# THE PROBLEM
In the listing below, locate the lines that hold the string "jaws". Copy those lines.

# MATERIAL PROVIDED

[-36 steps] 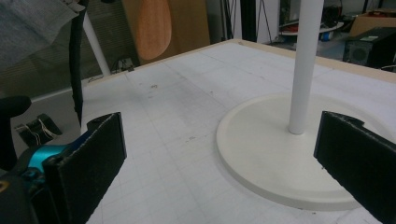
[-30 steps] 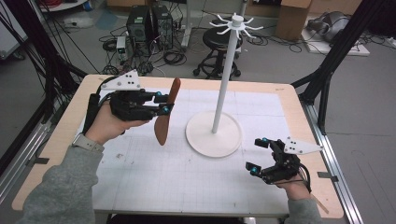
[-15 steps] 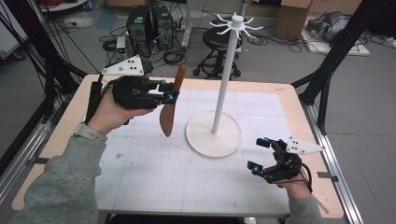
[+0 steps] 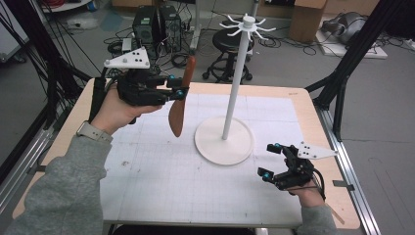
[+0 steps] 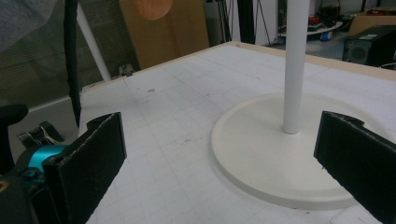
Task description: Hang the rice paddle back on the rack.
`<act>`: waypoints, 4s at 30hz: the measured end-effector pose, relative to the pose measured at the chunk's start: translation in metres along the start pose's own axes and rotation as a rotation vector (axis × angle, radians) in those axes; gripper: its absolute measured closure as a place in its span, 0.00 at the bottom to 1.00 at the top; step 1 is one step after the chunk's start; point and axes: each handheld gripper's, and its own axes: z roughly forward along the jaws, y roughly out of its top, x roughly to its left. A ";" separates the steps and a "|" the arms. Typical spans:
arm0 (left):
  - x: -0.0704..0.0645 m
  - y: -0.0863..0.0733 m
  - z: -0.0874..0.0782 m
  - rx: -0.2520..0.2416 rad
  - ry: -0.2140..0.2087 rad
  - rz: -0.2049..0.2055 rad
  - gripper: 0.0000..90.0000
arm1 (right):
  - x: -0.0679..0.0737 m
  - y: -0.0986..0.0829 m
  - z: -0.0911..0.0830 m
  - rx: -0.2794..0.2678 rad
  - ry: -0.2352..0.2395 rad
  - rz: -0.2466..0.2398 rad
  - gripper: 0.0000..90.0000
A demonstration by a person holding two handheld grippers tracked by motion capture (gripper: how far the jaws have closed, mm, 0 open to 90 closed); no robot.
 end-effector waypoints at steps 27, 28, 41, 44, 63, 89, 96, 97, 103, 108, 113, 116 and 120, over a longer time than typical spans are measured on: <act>-0.005 0.045 0.013 -0.015 -0.047 0.031 0.72 | -0.001 0.000 -0.001 -0.013 -0.004 0.012 0.01; -0.005 0.046 0.014 -0.011 -0.046 0.034 0.72 | -0.002 0.000 -0.001 -0.016 -0.004 0.003 0.01; -0.012 0.064 0.032 -0.018 -0.028 0.043 0.72 | -0.002 -0.001 -0.001 -0.010 -0.002 0.010 0.01; -0.011 0.067 0.036 -0.024 -0.006 0.037 0.72 | -0.002 -0.001 -0.002 -0.017 -0.003 0.010 0.01; -0.007 0.072 0.051 -0.012 0.038 0.020 0.72 | -0.003 -0.001 -0.003 -0.021 -0.005 0.013 0.01; -0.001 0.069 0.067 0.018 0.050 0.000 0.72 | -0.003 -0.002 -0.004 -0.023 -0.003 0.024 0.01; -0.003 0.067 0.071 0.035 0.052 0.011 0.72 | -0.003 -0.002 -0.005 -0.026 -0.004 0.018 0.01; -0.003 0.066 0.072 0.034 0.055 0.015 0.72 | -0.003 -0.002 -0.005 -0.028 -0.004 0.018 0.01; -0.002 0.066 0.072 0.034 0.047 0.004 0.72 | -0.002 -0.002 -0.005 -0.028 -0.004 0.019 0.01; -0.001 0.065 0.073 0.031 0.027 0.012 0.71 | -0.002 -0.002 -0.004 -0.025 -0.001 0.022 0.01; -0.003 0.061 0.070 0.005 0.005 0.036 0.63 | -0.002 -0.002 -0.004 -0.025 -0.004 0.023 0.01; -0.002 0.056 0.065 -0.017 -0.007 0.056 0.53 | -0.001 -0.002 -0.004 -0.018 -0.001 0.022 0.01; -0.003 0.044 0.058 -0.039 -0.020 0.071 0.38 | -0.002 -0.002 -0.003 -0.016 -0.003 0.013 0.01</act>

# WORKED SOLUTION
`<act>`: waypoints, 4s at 30hz: the measured end-effector pose, relative to the pose measured at the chunk's start: translation in metres along the start pose's own axes and rotation as a rotation vector (axis × angle, radians) in those axes; gripper: its absolute measured closure as a place in its span, 0.00 at the bottom to 1.00 at the top; step 1 is one step after the chunk's start; point and axes: each handheld gripper's, and its own axes: z roughly forward along the jaws, y roughly out of its top, x roughly to its left. A ";" separates the steps and a "|" the arms. Typical spans:
A demonstration by a person holding two handheld grippers tracked by motion capture (gripper: how far the jaws have closed, mm, 0 open to 90 closed); no robot.

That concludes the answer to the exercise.